朝が起きられない、めまいや動悸がするなどの症状が出る「起立性調節障害」は、不登校の要因の一つとなっています。高校時代に発症し、全日制から通信制に転校した経験を持つ桜いをりさん(仮名、現在大学1年生)に、障害とどう向き合い、高校時代を過ごしたのか振り返ってもらいました。

「朝起きるのがつらい…」全日制から通信制へ

―高校進学後、最初はどんな学校に通っていましたか?

1年生のときは私立進学校の特進コースに通っていました。高校受験のときの第1志望校です。でも、夏休みに入ったあたりからだんだん朝起きるのがつらくなったんです。夏休みが明けてからは2週間に1回、1週間に1回と、休んだり早退したりする日が増えていきました。

高校のときに愛用していた勉強道具

―それはつらかったですね。原因は何だったのでしょうか。

起立性調節障害でした。朝起きられない、めまいがするなど、自律神経の病気です。学校を休みがちになってしまったので進級も危うかったのですが、私は学校に残りたい思いが強くて。担任の先生が計らってくれてどうにか2年生になれました。でも、2年生になっても朝から学校に行くのが難しくて、最初の中間テストすら受けられなかったんです。

―そこから通信制高校への転校を考え始めたんですね。

はい。いよいよ進級できないかもしれないと担任に言われて、6月ごろに転校を決意しました。

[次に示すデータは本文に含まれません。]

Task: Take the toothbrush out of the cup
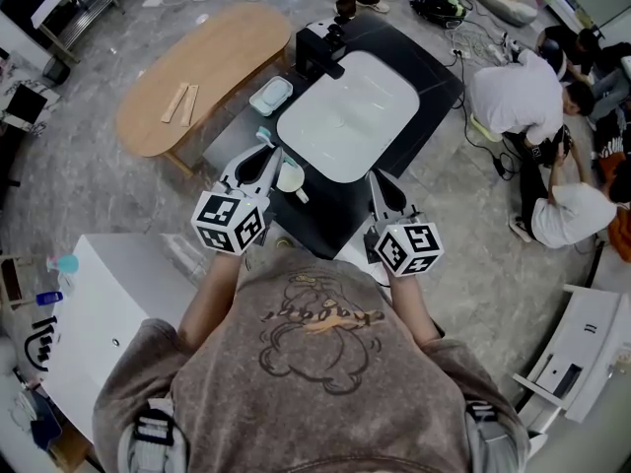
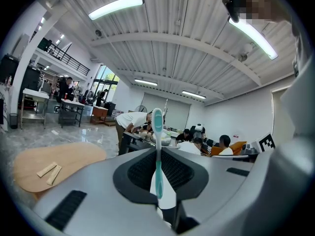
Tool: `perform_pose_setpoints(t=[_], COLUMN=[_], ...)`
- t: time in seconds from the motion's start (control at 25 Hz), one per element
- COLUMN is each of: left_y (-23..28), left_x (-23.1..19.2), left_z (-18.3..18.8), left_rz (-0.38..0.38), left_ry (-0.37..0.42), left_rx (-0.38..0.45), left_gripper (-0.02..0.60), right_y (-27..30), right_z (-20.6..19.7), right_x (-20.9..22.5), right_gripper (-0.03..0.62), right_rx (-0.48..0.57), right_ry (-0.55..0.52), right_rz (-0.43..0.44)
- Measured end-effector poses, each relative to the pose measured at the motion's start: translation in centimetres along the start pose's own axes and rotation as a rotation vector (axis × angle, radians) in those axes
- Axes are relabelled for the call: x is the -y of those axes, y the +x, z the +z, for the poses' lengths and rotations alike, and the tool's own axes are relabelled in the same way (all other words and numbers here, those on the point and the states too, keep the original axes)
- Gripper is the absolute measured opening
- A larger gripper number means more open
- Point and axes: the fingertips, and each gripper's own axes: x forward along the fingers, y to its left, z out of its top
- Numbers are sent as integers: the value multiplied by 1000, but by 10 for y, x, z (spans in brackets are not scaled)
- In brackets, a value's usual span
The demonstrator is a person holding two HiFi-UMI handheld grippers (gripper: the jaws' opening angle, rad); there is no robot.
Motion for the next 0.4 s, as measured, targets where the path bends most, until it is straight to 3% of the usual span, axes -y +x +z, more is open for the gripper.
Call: perform_pose_setpoints(t=[0.4], left_y=[-4], left_x=[1], left_z=[-3], left_rz=[0], left_ry=[-11], left_rx=[-5], left_gripper=[49], right_y=[-4], right_z=[-4], right_x=[-4], right_gripper=[3], right_rx=[-5], right_ry=[4], right_rz=[-4])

その時は夜も眠れない状況が続いていたんです。朝4時くらいまで起きてて、もう「心機一転転校しよう!」と、眠い目をこすりながら通信制高校の資料請求をしました。6月半ばからいくつか見学に行って、7月に転校しました。

「自分のペースで通えた」転校で体調回復

―転校して体調も回復したそうですね。

自分の体調と折り合いを付けながら、自分のペースで通えたのがよかったんだと思います。私が通っていた学校は最低登校しなければいけない回数が決まっていたのですが、週に1回、毎週行ければ確実に単位が取れるコースでした。朝、みんなと同じ時間に起きていく必要がないし、「今日も行けなかった」と落ち込むこともプレッシャーを感じることもなくなりました。

―転校前と後で、通信制高校のイメージは変わりましたか?

私自身偏見があったなと感じます。転校前は学力に自信のない子や、全日制高校に合わない子が行くイメージだったんです。でも、勉強以外にやりたいことがある子や、反対に勉強に集中したいから通信制高校に行く子がいると知りました。自分でその環境に入ってみないと分からないこともあるんだな、と感じました。

エッセーや小説を書くときにいつも使っているパソコン

―大学受験のサポートはありましたか?

私は総合型選抜で進学したので、受験準備は小論文の対策が主でした。もともと小説やエッセーを書いていたので文章を書くこと自体は得意だったのですが、学校の先生がマンツーマンで指導してくれることになって。小論文の書き方などを熱心に教えてくれました。

「全部自分で決めること」が大切

―高校生活を自分らしく送るために、大切なことは何だと思いますか?

全部自分で決めることだと思います。私は転校した時も、親から「転校したら?」と言われたことは全くなくて、「その学校にいたいなら好きなだけいたらいい」という風に言われていました。最終的に自分で通信制高校の資料を取り寄せて、説明会にも行って、自分で転校先を決めました。「100パーセント自分で決めた」と言える決断を重ねていくことが大事だと思います。